— What the exercise asks —
Line by line, copy the material that follows without leaving anything out.

____________

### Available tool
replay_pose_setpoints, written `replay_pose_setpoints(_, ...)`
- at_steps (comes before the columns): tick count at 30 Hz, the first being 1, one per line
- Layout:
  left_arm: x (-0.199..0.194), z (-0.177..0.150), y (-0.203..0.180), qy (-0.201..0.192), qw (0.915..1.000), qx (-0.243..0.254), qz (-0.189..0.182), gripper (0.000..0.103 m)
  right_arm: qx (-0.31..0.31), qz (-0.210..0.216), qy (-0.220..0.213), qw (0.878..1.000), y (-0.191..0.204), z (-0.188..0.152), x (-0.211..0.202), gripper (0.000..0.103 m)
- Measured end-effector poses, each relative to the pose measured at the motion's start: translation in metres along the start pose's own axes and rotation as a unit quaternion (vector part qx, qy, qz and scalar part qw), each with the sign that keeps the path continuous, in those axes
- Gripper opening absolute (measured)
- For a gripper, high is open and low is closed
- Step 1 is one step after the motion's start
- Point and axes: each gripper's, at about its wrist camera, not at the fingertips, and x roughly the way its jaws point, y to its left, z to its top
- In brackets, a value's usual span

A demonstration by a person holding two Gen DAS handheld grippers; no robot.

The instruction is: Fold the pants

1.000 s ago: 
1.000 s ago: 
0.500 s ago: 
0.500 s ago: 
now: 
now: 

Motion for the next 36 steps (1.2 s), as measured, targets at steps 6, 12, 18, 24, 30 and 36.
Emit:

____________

— Result for this exercise —
### Available tool
replay_pose_setpoints, written `replay_pose_setpoints(_, ...)`
- at_steps (comes before the columns): tick count at 30 Hz, the first being 1, one per line
- Layout:
  left_arm: x (-0.199..0.194), z (-0.177..0.150), y (-0.203..0.180), qy (-0.201..0.192), qw (0.915..1.000), qx (-0.243..0.254), qz (-0.189..0.182), gripper (0.000..0.103 m)
  right_arm: qx (-0.31..0.31), qz (-0.210..0.216), qy (-0.220..0.213), qw (0.878..1.000), y (-0.191..0.204), z (-0.188..0.152), x (-0.211..0.202), gripper (0.000..0.103 m)
- Measured end-effector poses, each relative to the pose measured at the motion's start: translation in metres along the start pose's own axes and rotation as a unit quaternion (vector part qx, qy, qz and scalar part qw), each with the sign that keeps the path continuous, in those axes
- Gripper opening absolute (measured)
- For a gripper, high is open and low is closed
- Step 1 is one step after the motion's start
- Point and axes: each gripper's, at about its wrist camera, not at the fingertips, and x roughly the way its jaws point, y to its left, z to its top
- In brackets, a value's usual span

A demonstration by a person holding two Gen DAS handheld grippers; no robot.

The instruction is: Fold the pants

1.000 s ago: 
1.000 s ago: 
0.500 s ago: 
0.500 s ago: 
now: 
now: 

Motion for the next 36 steps (1.2 s), as measured, targets at steps 6, 12, 18, 24, 30 and 36.
Emit:

No additional output is required.